+++ Recorded information +++

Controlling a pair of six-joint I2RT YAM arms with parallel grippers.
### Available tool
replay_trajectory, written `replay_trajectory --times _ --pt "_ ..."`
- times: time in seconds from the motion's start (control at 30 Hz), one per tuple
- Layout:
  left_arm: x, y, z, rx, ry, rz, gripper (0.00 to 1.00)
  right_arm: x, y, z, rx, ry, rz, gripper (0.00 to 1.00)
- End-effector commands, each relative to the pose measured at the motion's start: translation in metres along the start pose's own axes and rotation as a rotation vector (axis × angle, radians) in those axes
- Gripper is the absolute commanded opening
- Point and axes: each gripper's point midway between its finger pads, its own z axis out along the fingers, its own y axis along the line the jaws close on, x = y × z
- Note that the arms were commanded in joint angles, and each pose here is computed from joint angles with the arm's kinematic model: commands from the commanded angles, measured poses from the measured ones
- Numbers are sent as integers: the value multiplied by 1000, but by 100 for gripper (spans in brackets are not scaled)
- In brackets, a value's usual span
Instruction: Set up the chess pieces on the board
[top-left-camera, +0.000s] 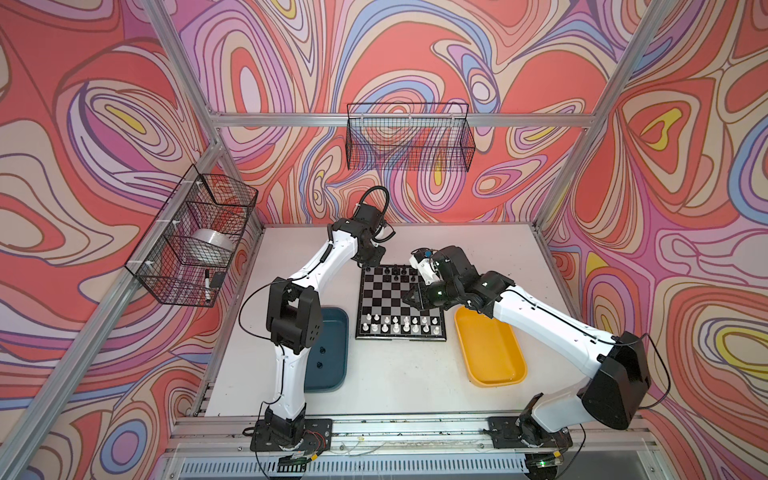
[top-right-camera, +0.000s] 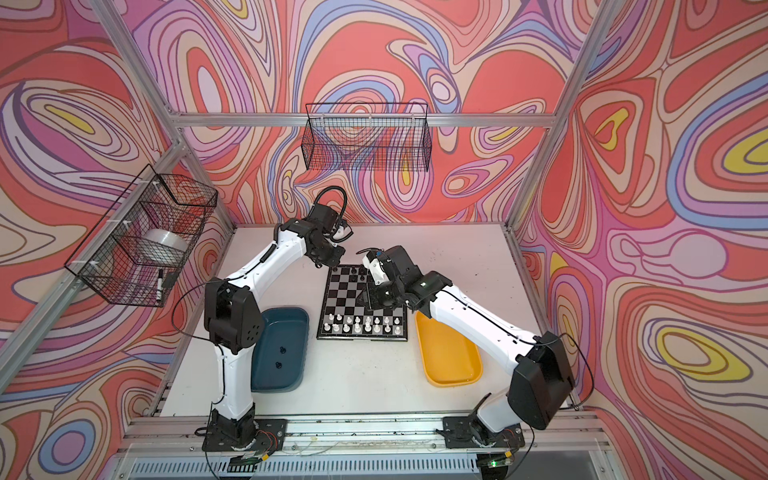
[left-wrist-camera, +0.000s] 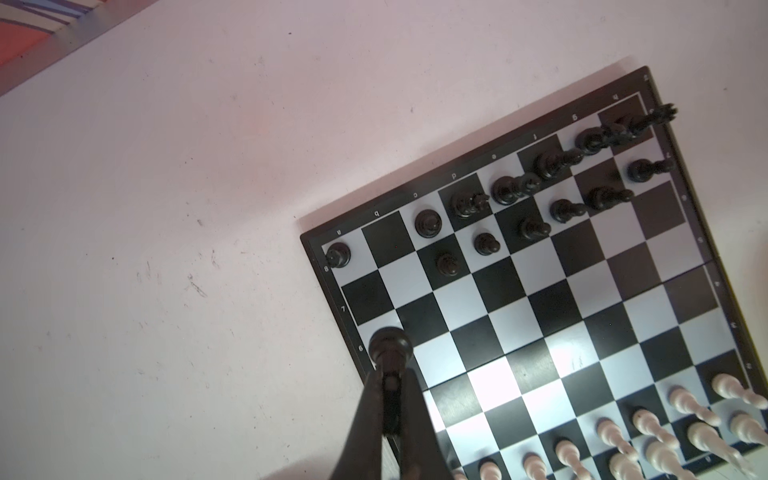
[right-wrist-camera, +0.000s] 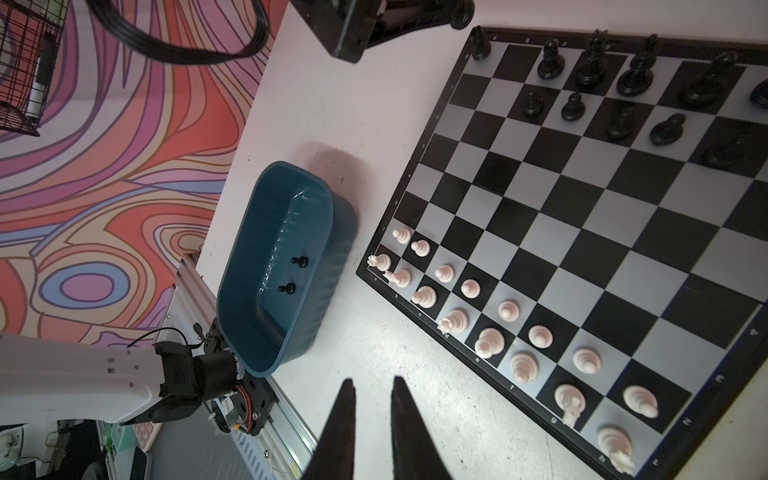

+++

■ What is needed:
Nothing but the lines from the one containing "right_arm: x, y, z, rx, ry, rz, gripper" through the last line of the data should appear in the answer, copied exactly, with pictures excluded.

■ Task output:
  right_arm: x, y, z, rx, ry, rz, gripper (0.00 to 1.00)
- End-effector commands, each relative to the pose measured at the motion's start: translation in metres along the start pose's own axes and rotation as a rotation vector (axis × angle, radians) in those axes
- Gripper is the absolute commanded opening
- Point and axes: each gripper's point midway between its finger pads, its own z axis out along the fingers, its own y axis along the line the jaws close on, x = y × z
- Note that the arms were commanded in joint angles, and each pose here is computed from joint angles with the arm's kinematic model: commands from the commanded angles, measured poses from the measured ones
- Numbers are sent as integers: the value multiplied by 1000, but by 100 for gripper (spans in brackets are not scaled)
- In brackets, a value's usual span
Instruction: Set up the chess pieces on the board
[top-left-camera, +0.000s] 
[top-right-camera, +0.000s] 
[left-wrist-camera, +0.000s] 
[right-wrist-camera, +0.000s] 

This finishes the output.